◆ TASK GOAL: Once you reach the line that contains "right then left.", retype it and every line after it exactly, ending with the last line of the entries.

▶

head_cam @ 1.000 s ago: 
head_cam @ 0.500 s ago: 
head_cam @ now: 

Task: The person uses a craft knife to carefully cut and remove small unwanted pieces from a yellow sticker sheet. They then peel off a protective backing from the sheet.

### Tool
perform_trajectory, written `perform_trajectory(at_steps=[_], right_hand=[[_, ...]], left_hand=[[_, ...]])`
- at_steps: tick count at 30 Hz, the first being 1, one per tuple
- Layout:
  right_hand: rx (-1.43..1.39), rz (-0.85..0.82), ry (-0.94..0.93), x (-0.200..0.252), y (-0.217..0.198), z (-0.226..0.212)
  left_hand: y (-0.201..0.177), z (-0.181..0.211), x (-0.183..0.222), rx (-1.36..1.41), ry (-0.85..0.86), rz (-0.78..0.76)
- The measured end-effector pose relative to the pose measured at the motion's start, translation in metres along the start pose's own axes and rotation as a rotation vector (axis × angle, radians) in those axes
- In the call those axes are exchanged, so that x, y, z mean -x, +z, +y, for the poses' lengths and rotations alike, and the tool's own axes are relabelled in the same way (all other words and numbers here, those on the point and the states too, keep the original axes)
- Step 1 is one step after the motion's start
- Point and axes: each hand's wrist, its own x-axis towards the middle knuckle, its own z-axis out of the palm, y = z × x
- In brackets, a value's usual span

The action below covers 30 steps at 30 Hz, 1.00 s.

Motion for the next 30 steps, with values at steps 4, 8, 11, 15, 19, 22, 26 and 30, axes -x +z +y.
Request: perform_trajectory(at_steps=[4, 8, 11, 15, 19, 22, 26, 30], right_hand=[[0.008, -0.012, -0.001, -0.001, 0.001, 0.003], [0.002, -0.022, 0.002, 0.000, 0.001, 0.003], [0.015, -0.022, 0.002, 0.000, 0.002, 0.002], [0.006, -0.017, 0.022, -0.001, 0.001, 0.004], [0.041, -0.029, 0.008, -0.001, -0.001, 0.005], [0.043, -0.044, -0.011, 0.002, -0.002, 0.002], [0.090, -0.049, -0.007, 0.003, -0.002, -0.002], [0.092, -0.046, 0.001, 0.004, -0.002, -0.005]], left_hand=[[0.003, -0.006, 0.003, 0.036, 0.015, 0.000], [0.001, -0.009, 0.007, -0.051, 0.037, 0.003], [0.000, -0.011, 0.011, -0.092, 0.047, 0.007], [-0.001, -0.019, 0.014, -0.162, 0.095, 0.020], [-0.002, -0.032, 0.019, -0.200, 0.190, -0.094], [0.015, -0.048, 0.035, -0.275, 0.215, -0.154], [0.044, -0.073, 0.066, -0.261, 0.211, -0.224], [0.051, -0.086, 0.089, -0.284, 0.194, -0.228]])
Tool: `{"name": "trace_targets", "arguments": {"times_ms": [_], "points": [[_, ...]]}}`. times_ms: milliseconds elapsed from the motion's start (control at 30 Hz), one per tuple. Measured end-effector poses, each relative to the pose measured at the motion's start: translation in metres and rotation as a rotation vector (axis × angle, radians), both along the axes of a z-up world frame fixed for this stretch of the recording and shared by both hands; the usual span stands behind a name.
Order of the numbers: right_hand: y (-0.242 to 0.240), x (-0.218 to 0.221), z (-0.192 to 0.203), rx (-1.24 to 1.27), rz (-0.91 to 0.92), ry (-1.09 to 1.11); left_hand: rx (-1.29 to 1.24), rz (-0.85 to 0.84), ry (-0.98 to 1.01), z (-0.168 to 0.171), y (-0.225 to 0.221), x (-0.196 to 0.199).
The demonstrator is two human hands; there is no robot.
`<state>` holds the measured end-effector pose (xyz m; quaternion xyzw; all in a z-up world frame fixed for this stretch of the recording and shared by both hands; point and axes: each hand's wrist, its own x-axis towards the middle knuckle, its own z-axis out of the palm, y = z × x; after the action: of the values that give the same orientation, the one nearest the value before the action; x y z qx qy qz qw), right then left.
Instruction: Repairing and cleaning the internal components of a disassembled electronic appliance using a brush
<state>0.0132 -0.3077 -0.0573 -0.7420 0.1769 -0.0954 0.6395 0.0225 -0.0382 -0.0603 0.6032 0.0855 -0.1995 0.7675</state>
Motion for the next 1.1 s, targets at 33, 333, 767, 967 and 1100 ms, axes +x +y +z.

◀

◆ RESULT FOR THIS TASK:
`<state>` holds the measured end-effector pose (xyz m; quaternion xyzw; all in a z-up world frame fixed for this stretch of the recording and shared by both hands; point and axes: each hand's wrist, its own x-axis towards the middle knuckle, its own z-axis out of the palm, y = z × x; after the action: of the values that give the same orientation, the one nearest the value before the action; x y z qx qy qz qw), right then left.
Instruction: Repairing and cleaning the internal components of a disassembled electronic appliance using a brush
<state>0.0132 -0.3077 -0.0573 -0.7420 0.1769 -0.0954 0.6395 0.0225 -0.0382 -0.0603 0.6032 0.0855 -0.1995 0.7675</state>
Motion for the next 1.1 s, targets at 33, 333, 767, 967 and 1100 ms, axes +x +y +z.

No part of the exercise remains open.